COVID-19 cases in the United States average around 90,000 new infections per day – a number that is certainly underestimated due to the use of home testing. With so many infections and reinfections, the number of people suffering from long COVID shows no signs of abating, and experts say the resources to manage the tens of millions of Americans with long COVID are insufficient.

“These impacts are likely to worsen over time unless the United States takes the necessary policy action,” the report said.

The report identifies five government interventions to “mitigate both the economic costs and the financial impact on households of the long COVID:” better prevention and treatment options, expanding paid sick leave, improving on-site amenities work, broader access to disability insurance, and improved data collection on the long economic COVID. effects.

Long COVID is a “wide range of new, recurrent, or persistent health conditions that people may experience four weeks or more after they were first infected with the virus that causes COVID-19,” according to the Centers for Disease Control. and Prevention.

Estimates of the prevalence of long COVID vary, but the high numbers indicate the condition will continue to challenge public health policy and the economy.

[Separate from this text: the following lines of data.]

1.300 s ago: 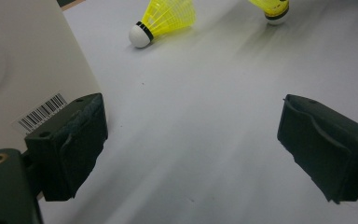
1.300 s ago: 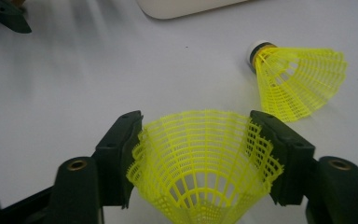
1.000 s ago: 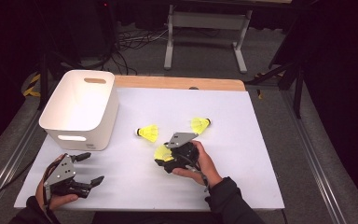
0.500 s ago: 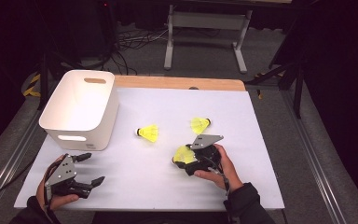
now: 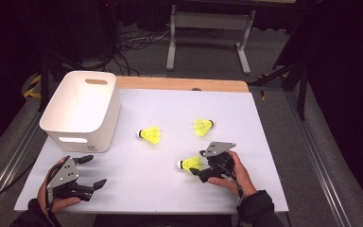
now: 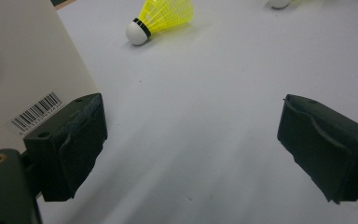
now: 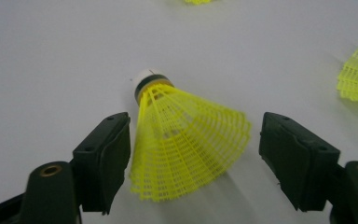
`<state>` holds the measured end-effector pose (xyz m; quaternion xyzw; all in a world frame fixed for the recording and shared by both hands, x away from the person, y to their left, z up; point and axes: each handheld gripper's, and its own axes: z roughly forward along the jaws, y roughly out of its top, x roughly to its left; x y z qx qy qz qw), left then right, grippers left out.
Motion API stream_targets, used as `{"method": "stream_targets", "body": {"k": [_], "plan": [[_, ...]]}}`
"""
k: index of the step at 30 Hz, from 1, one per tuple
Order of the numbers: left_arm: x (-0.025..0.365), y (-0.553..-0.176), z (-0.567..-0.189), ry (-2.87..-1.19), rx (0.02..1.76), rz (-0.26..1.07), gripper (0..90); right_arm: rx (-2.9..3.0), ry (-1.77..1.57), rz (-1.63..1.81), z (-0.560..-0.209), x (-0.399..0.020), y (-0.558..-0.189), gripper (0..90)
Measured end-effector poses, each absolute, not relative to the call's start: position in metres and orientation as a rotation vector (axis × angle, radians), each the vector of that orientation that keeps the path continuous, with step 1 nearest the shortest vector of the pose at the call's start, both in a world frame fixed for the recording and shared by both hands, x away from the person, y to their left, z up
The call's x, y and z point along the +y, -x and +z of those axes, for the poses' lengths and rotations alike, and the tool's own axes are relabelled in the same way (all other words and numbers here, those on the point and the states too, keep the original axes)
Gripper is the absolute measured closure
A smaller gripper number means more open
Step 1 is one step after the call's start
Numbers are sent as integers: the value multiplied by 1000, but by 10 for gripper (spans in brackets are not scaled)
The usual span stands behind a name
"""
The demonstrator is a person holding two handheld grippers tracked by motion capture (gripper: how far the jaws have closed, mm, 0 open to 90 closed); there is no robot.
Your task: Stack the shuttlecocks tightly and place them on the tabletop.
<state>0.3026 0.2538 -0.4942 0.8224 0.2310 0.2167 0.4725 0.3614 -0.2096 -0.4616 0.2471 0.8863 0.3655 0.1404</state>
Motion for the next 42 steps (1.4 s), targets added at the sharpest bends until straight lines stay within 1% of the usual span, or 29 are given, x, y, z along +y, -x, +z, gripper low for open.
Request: {"method": "stream_targets", "body": {"k": [10,14,18,19,20,21,22,23,24,25,26,27,28,29,30,31,32,33,34,35,36,42], "plan": [[254,-302,-494,-2018,564,539,89,2545,-680,1009,-466,-214,-354,235],[253,-302,-494,-2020,561,539,89,2535,-654,1031,-464,-216,-345,268],[253,-302,-494,-2020,563,543,89,2529,-638,1068,-464,-218,-338,358],[253,-302,-494,-2020,563,543,90,2529,-638,1068,-464,-218,-338,358],[253,-302,-494,-2021,563,542,90,2530,-638,1064,-464,-218,-337,377],[253,-302,-494,-2021,563,542,90,2546,-629,1054,-467,-218,-335,439],[253,-302,-494,-2022,564,542,90,2554,-624,1048,-468,-217,-335,470],[253,-302,-494,-2022,564,542,90,2554,-624,1048,-468,-217,-335,470],[253,-302,-494,-2021,563,541,90,2565,-624,1028,-471,-214,-335,527],[253,-302,-494,-2021,563,541,90,2565,-624,1028,-471,-214,-335,527],[253,-302,-494,-2021,564,541,90,2567,-625,1025,-473,-213,-335,593],[253,-302,-494,-2021,564,541,90,2567,-625,1025,-473,-213,-335,593],[253,-302,-494,-2020,563,540,90,2567,-634,1025,-474,-212,-336,660],[253,-302,-494,-2020,563,540,90,2567,-634,1025,-474,-212,-336,660],[253,-302,-494,-2023,563,539,91,2566,-624,1019,-475,-211,-336,729],[253,-302,-494,-2023,563,539,90,2566,-624,1019,-475,-211,-336,729],[253,-302,-494,-2023,563,541,90,2565,-610,1023,-475,-211,-335,776],[254,-302,-494,-2020,565,544,90,2561,-599,1033,-474,-212,-335,797],[254,-302,-493,-2019,565,544,90,2557,-593,1052,-472,-213,-334,841],[254,-302,-493,-2019,565,544,90,2557,-593,1052,-472,-213,-334,841],[254,-302,-493,-2014,566,543,90,2552,-588,1074,-471,-215,-334,869],[253,-302,-493,-2018,561,550,90,2547,-568,1077,-469,-216,-333,885]]}}
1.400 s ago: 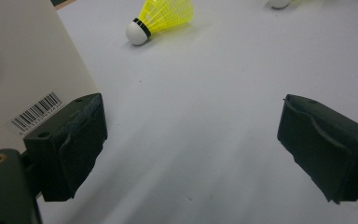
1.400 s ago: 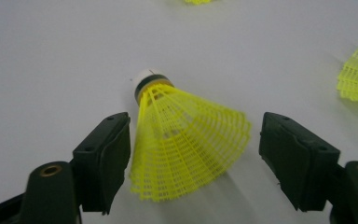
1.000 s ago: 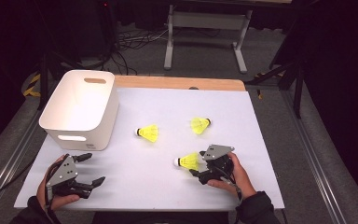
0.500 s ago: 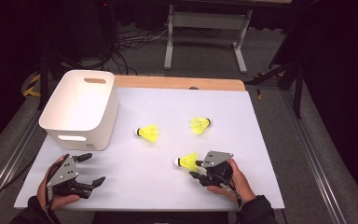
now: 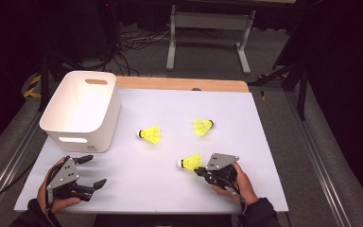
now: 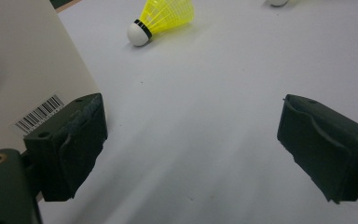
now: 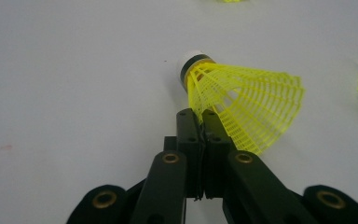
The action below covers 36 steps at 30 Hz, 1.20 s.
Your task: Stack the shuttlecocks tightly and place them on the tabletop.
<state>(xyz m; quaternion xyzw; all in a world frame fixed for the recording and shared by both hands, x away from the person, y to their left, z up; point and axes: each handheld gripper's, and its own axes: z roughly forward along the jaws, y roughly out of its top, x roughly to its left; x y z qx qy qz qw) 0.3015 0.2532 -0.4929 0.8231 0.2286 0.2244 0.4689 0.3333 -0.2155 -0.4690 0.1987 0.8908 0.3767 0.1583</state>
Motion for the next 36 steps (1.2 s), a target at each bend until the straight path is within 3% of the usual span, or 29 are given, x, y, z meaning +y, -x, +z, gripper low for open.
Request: {"method": "stream_targets", "body": {"k": [36], "plan": [[257,-302,-492,-1976,570,544,85,2354,-583,1249,-436,-232,-332,893]]}}
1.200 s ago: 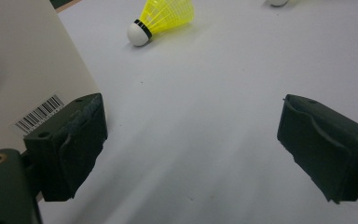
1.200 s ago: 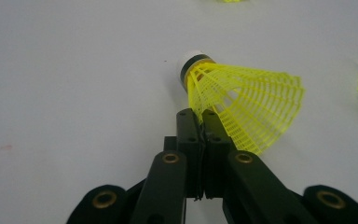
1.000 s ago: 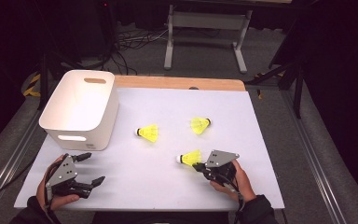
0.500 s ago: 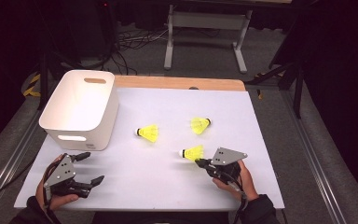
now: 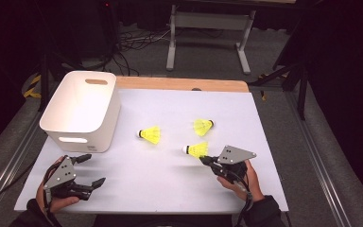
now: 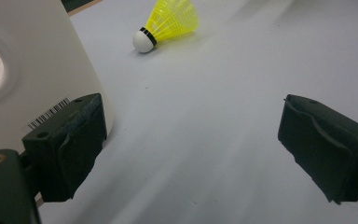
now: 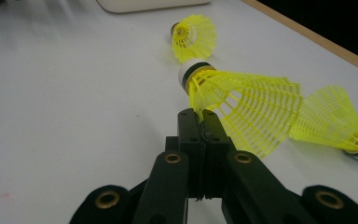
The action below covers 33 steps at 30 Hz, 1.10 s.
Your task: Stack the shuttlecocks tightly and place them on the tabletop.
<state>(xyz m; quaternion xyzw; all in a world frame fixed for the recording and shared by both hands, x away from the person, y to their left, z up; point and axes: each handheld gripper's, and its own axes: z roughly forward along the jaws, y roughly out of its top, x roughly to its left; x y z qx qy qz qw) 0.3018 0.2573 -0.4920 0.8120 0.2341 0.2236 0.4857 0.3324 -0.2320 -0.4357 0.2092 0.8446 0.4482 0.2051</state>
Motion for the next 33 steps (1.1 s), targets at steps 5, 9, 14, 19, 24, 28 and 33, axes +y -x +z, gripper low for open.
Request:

Federal government estimates have revealed that nearly 1 in 5 adults who have had COVID-19 in the past still have at least one symptom of long COVID – fatigue, shortness of breath, brain fog, chest pain and headaches among others – in mid-June. The number jumps to more than 1 in 3 when considering adults who experienced the disease at any time during the pandemic after COVID-19 infection.

A separate study recently found that approximately 1 in 8 adults who are infected with the coronavirus will develop symptoms of long-lasting COVID-19, although it did not include some symptoms – like brain fog – that have since been associated with a long COVID.